How to reverse the decline in U.S. maternal health

Moms need help navigating a bewildering system of specialists.
Written by
Veronica Adamson
Published
February 20, 2025
Read Time
6 min

More than 40,000 babies die after birth or are stillborn in the United States every year due to a lack of access to adequate pregnancy, birth, and infant care. Infant mortality is rising at a rate not seen in two decades, even as nearly every other industrialized nation continues to improve. In addition, 50,000 mothers suffer—and some die—from pregnancy and birth complications.

Recent expansions to Medicaid—which covers about 41 percent of U.S. births—aim to address maternal health. Yet, these programs do not address stillbirth and infant deaths. Nor are they enough for mothers. Medicaid makes coverage decisions without prioritizing the data necessary to understand the problems, discouraging hospitals from providing care by pushing them into bankruptcy. Further, it fails to offer coordinated medical services, deliver urgently needed health care information to patients, or ensure the adoption of new life-saving technologies.
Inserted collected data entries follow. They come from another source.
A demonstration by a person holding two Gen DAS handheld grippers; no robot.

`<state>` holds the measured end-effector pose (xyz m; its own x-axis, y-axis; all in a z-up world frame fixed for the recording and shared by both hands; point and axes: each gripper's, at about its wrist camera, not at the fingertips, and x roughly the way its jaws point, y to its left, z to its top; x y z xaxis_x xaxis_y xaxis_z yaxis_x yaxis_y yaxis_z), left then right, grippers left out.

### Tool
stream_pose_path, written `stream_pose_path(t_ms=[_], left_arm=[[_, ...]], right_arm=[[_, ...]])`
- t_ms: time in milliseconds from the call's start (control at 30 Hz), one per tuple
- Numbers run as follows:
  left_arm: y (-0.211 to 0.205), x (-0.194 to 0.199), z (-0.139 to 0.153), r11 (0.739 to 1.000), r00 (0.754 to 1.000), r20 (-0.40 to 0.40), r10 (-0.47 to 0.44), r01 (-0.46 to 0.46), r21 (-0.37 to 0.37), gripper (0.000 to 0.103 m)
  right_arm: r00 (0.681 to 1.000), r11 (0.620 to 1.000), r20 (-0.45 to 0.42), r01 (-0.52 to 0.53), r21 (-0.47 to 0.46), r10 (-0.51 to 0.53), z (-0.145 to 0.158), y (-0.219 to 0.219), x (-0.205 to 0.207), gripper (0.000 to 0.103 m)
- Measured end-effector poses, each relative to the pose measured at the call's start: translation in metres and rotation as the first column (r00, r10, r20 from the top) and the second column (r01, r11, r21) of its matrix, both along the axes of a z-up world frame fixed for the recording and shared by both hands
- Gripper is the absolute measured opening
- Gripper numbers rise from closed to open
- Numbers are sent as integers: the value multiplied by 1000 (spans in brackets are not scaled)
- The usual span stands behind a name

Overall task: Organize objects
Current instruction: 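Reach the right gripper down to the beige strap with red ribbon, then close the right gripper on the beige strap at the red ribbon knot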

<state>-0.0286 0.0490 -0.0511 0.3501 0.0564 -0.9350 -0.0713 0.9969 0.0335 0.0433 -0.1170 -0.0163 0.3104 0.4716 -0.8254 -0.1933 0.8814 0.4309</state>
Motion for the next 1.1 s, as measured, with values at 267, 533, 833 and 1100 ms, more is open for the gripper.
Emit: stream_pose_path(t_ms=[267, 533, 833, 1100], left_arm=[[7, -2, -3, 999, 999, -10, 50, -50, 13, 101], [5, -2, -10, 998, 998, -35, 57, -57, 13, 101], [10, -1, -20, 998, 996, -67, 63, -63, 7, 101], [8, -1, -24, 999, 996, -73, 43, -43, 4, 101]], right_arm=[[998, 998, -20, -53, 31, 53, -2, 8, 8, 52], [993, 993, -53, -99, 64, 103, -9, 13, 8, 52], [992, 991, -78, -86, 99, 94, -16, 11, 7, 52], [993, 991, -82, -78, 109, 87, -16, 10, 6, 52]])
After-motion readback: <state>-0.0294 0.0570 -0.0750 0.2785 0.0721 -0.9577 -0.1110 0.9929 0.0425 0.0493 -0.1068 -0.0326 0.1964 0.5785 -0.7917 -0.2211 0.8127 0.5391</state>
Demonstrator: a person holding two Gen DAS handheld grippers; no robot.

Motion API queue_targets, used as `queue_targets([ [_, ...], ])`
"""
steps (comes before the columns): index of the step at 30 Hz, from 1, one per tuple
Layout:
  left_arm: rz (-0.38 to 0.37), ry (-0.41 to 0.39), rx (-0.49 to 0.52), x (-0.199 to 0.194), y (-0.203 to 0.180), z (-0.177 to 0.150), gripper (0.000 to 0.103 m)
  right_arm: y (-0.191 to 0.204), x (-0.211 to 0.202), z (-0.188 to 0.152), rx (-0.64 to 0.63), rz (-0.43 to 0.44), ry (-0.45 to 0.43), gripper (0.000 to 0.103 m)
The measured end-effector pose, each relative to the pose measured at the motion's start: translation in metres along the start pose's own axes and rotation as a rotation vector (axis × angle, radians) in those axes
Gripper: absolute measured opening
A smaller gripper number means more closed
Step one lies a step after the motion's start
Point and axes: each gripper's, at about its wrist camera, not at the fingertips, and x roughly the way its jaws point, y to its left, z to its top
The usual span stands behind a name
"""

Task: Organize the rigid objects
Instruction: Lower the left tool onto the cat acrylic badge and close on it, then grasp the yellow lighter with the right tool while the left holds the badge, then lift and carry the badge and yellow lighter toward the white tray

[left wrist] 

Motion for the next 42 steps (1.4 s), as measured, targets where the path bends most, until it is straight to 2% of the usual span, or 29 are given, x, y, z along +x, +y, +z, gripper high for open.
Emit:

Replacing Medicaid’s maternal and child health coverage with a nationwide managed care program for pregnancy, birth, and infant care would align our national goals for healthier babies and mothers with a system that can deliver on them. Let’s call it “Medi-Mom.”

Medi-Mom would hold providers accountable for outcomes, promote modern technology to lower costs and improve quality, and enable access to all through public funding or private pay. It would operate similarly to Medicare Advantage plans that provide coverage to seniors through private insurance.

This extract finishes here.